▼▼▼
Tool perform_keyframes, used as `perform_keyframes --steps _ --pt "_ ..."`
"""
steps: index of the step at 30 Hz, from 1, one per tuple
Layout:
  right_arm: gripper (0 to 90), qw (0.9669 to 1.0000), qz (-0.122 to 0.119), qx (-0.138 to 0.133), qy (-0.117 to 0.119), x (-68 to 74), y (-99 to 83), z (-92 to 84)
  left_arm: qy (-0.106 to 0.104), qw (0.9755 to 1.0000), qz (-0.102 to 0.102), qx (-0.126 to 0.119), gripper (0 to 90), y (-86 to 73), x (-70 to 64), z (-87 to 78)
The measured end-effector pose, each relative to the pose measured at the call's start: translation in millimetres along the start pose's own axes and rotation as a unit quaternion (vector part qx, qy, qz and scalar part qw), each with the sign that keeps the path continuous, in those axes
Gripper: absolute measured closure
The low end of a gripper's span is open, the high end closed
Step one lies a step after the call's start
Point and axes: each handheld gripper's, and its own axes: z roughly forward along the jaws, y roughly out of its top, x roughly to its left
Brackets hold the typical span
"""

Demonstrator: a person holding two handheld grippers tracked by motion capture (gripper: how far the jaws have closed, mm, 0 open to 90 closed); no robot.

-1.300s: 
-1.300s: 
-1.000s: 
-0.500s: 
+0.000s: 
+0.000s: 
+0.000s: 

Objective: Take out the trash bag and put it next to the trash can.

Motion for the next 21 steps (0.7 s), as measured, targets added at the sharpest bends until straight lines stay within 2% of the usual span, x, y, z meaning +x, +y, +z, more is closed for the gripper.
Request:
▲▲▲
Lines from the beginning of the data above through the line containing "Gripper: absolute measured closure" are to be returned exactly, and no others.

Tool perform_keyframes, used as `perform_keyframes --steps _ --pt "_ ..."`
"""
steps: index of the step at 30 Hz, from 1, one per tuple
Layout:
  right_arm: gripper (0 to 90), qw (0.9669 to 1.0000), qz (-0.122 to 0.119), qx (-0.138 to 0.133), qy (-0.117 to 0.119), x (-68 to 74), y (-99 to 83), z (-92 to 84)
  left_arm: qy (-0.106 to 0.104), qw (0.9755 to 1.0000), qz (-0.102 to 0.102), qx (-0.126 to 0.119), gripper (0 to 90), y (-86 to 73), x (-70 to 64), z (-87 to 78)
The measured end-effector pose, each relative to the pose measured at the call's start: translation in millimetres along the start pose's own axes and rotation as a unit quaternion (vector part qx, qy, qz and scalar part qw), each with the sign that keeps the path continuous, in those axes
Gripper: absolute measured closure

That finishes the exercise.